27 September 2017

Balloon ban not such a blowhard idea

— Westender 
 POP! There goes that idea. Last week, a proposed balloon ban for Vancouver parks and community centres was defeated by a vote of 5-2. Green commissioner Stuart Mackinnon was the man behind the motion. Mackinnon’s concern was environmental, citing health hazards for animals in the air, ocean and on land.

Before it was defeated, the motion blew up into a crazy amount of coverage, which resulted in parental outrage, tired cries of “No Fun City” and general mockery on social media and talk radio.
Balloon artists and birthday clowns took action, leading to a balloon animal-making protest outside of the Trout Lake Community Centre, as well as clowns showing up at the park board vote (which means it’s entirely possible that the motion was voted down because the park board was simply scared shitless.)

If you’ve read this column before, you probably won’t be too blown away to discover what side of the balloon battle I fall on. Put it this way: who are we to put our kids’ temporary enjoyment in the form of a damn balloon animal ahead of the potential death of an actual animal?

Look, you’re human, you’ve probably had a helium balloon get away on you. Chances are, your reaction was to watch the balloon climb to dizzying heights and then shrug it off. What can you do?
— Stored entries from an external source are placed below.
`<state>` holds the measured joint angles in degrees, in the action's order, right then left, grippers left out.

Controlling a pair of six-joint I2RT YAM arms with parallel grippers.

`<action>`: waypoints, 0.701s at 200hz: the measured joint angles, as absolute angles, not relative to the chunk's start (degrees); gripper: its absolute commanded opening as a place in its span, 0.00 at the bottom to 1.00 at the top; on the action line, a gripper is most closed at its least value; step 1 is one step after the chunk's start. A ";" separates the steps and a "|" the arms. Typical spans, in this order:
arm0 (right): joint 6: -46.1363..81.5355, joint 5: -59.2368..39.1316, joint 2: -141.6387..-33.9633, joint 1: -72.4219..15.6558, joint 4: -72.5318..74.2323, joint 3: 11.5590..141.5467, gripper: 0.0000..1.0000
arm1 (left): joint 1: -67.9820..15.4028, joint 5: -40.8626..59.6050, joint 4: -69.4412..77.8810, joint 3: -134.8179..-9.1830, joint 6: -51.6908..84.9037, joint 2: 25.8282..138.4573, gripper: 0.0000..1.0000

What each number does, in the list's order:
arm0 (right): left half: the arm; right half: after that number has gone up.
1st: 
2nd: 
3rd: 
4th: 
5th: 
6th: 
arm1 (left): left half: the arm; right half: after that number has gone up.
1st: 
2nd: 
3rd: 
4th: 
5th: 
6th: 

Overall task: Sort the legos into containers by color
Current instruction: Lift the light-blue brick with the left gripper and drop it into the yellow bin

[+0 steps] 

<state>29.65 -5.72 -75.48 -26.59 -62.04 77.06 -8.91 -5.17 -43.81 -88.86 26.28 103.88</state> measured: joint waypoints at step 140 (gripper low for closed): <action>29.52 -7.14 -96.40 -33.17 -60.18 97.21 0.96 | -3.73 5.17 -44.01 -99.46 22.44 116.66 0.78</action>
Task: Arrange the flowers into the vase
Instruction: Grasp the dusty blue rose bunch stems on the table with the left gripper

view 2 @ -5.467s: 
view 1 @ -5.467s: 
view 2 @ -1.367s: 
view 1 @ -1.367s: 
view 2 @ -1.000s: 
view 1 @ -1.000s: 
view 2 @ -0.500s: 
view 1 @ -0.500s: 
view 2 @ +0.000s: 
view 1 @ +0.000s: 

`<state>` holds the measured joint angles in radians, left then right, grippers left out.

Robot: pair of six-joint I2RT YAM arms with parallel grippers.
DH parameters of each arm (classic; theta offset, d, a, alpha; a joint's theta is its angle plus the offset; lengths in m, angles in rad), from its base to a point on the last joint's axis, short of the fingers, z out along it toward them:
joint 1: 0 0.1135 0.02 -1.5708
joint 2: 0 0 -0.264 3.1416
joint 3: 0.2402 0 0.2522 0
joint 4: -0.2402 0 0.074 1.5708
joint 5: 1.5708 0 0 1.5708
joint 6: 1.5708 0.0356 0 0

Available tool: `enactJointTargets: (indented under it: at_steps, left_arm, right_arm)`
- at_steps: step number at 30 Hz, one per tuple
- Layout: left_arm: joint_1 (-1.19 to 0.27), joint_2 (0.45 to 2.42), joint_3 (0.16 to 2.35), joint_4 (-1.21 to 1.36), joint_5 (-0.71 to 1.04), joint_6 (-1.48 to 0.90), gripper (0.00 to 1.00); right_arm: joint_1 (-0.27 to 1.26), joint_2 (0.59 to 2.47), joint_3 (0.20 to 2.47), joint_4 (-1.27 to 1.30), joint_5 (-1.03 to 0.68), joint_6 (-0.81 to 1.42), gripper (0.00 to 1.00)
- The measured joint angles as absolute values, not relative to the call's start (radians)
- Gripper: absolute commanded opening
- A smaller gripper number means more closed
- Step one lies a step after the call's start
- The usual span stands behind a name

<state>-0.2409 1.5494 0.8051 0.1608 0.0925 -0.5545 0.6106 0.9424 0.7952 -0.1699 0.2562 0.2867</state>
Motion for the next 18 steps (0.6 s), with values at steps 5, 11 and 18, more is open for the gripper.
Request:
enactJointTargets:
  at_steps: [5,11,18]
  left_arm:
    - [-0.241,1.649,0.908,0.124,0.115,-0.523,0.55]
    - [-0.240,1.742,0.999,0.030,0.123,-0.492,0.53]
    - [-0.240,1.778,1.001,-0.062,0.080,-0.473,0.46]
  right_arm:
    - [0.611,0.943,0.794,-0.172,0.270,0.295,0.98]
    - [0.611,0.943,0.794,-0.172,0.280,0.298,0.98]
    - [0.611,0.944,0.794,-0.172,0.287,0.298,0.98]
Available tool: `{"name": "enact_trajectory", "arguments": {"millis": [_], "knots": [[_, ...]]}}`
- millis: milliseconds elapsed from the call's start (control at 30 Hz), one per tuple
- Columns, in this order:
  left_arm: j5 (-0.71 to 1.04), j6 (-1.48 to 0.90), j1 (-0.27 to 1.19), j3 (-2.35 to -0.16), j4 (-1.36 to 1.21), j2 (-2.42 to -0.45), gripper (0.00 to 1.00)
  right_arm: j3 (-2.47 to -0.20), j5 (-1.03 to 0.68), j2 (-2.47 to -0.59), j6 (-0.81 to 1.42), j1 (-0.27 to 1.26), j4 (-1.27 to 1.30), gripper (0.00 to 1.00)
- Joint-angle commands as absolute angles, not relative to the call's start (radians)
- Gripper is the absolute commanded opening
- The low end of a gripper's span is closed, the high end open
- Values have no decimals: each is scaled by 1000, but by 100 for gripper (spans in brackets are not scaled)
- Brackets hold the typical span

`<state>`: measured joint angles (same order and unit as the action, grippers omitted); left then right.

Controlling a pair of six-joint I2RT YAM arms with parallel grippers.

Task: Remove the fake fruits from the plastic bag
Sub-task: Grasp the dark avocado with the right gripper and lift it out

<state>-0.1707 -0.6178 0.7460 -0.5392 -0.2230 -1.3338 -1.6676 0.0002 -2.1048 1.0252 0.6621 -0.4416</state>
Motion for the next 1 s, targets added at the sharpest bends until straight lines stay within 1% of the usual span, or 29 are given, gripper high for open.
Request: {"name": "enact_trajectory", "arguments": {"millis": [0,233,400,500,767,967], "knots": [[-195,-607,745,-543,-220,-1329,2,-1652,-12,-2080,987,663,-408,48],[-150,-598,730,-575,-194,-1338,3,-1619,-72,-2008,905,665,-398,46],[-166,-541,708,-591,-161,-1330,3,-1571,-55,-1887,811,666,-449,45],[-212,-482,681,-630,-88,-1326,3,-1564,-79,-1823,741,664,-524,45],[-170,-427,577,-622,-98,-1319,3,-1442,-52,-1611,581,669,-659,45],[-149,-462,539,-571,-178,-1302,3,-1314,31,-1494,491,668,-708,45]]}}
But heads up, butterfingers, what goes up must come down, and chances are your balloon ended up either in a tree or the ocean.

According to Mackinnon, wherever deflated balloons land, they can be mistaken for food by birds, dolphins and other creatures, which means they can choke to death on your balloon. Remember that the next time your kid demands that Sponge Bob helium balloon: you could be killing a dolphin. Nice one.

Balloon clowns will argue (and really, who wants to get in an argument with a clown?) that many no longer use helium or Mylar (the shiny material used for most helium balloons). Instead, socially conscious clowns now favour biodegradable latex.

If you’ve ever taken a stroll down certain trails in Stanley Park, though, you’ll know that it takes a long time for latex to break down. That time gap is still a problem for animals. (Also, fair warning: what that person in the bushes is blowing is NOT a balloon animal!)

Another argument is that our city has bigger issues to deal with than park rangers chasing after kids with balloons; like, for instance, human health risks surrounding discarded needles in public spaces. Fair point, so deal with that, too.

And so the balloon ban motion has burst, but let’s hope the floataway from all of this inflated attention is public awareness: we are all now fully aware that those shiny, happy balloons are in fact an environmental menace. And that's no clowning around.